**Problem description**
Exact copies of all the lines below are required.
*** Data below ***
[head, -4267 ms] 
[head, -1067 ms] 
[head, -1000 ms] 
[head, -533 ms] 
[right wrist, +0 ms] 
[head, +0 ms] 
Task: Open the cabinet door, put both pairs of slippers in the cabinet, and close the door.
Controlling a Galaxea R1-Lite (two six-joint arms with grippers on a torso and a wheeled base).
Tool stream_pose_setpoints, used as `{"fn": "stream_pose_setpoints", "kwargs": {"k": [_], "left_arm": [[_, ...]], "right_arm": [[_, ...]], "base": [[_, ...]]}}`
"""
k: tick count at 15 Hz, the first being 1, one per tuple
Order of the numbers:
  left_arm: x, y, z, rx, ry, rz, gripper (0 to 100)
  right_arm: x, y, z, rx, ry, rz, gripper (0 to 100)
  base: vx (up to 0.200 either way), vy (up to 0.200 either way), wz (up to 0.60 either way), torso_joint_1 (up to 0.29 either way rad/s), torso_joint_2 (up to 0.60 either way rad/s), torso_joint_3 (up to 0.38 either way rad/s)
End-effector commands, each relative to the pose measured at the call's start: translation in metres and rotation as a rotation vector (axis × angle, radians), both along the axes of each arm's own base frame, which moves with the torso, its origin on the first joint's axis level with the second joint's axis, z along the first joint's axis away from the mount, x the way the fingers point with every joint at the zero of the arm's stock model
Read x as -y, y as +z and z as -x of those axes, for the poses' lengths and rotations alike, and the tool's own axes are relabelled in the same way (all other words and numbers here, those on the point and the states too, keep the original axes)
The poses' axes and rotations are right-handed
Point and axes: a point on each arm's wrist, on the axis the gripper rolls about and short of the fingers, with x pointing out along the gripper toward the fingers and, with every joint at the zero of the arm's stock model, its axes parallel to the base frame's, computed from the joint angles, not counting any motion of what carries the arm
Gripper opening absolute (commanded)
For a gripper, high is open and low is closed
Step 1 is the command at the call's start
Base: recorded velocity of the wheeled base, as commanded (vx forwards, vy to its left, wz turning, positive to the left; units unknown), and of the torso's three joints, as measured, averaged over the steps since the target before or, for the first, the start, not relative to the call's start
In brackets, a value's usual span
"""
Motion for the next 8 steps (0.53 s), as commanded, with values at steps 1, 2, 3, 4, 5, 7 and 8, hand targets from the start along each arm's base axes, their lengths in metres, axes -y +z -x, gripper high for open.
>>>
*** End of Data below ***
**Result of this exercise**
[head, -4267 ms] 
[head, -1067 ms] 
[head, -1000 ms] 
[head, -533 ms] 
[right wrist, +0 ms] 
[head, +0 ms] 
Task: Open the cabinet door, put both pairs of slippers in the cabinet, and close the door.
Controlling a Galaxea R1-Lite (two six-joint arms with grippers on a torso and a wheeled base).
Tool stream_pose_setpoints, used as `{"fn": "stream_pose_setpoints", "kwargs": {"k": [_], "left_arm": [[_, ...]], "right_arm": [[_, ...]], "base": [[_, ...]]}}`
"""
k: tick count at 15 Hz, the first being 1, one per tuple
Order of the numbers:
  left_arm: x, y, z, rx, ry, rz, gripper (0 to 100)
  right_arm: x, y, z, rx, ry, rz, gripper (0 to 100)
  base: vx (up to 0.200 either way), vy (up to 0.200 either way), wz (up to 0.60 either way), torso_joint_1 (up to 0.29 either way rad/s), torso_joint_2 (up to 0.60 either way rad/s), torso_joint_3 (up to 0.38 either way rad/s)
End-effector commands, each relative to the pose measured at the call's start: translation in metres and rotation as a rotation vector (axis × angle, radians), both along the axes of each arm's own base frame, which moves with the torso, its origin on the first joint's axis level with the second joint's axis, z along the first joint's axis away from the mount, x the way the fingers point with every joint at the zero of the arm's stock model
Read x as -y, y as +z and z as -x of those axes, for the poses' lengths and rotations alike, and the tool's own axes are relabelled in the same way (all other words and numbers here, those on the point and the states too, keep the original axes)
The poses' axes and rotations are right-handed
Point and axes: a point on each arm's wrist, on the axis the gripper rolls about and short of the fingers, with x pointing out along the gripper toward the fingers and, with every joint at the zero of the arm's stock model, its axes parallel to the base frame's, computed from the joint angles, not counting any motion of what carries the arm
Gripper opening absolute (commanded)
For a gripper, high is open and low is closed
Step 1 is the command at the call's start
Base: recorded velocity of the wheeled base, as commanded (vx forwards, vy to its left, wz turning, positive to the left; units unknown), and of the torso's three joints, as measured, averaged over the steps since the target before or, for the first, the start, not relative to the call's start
In brackets, a value's usual span
"""
Motion for the next 8 steps (0.53 s), as commanded, with values at steps 1, 2, 3, 4, 5, 7 and 8, hand targets from the start along each arm's base axes, their lengths in metres, axes -y +z -x, gripper high for open.
>>>

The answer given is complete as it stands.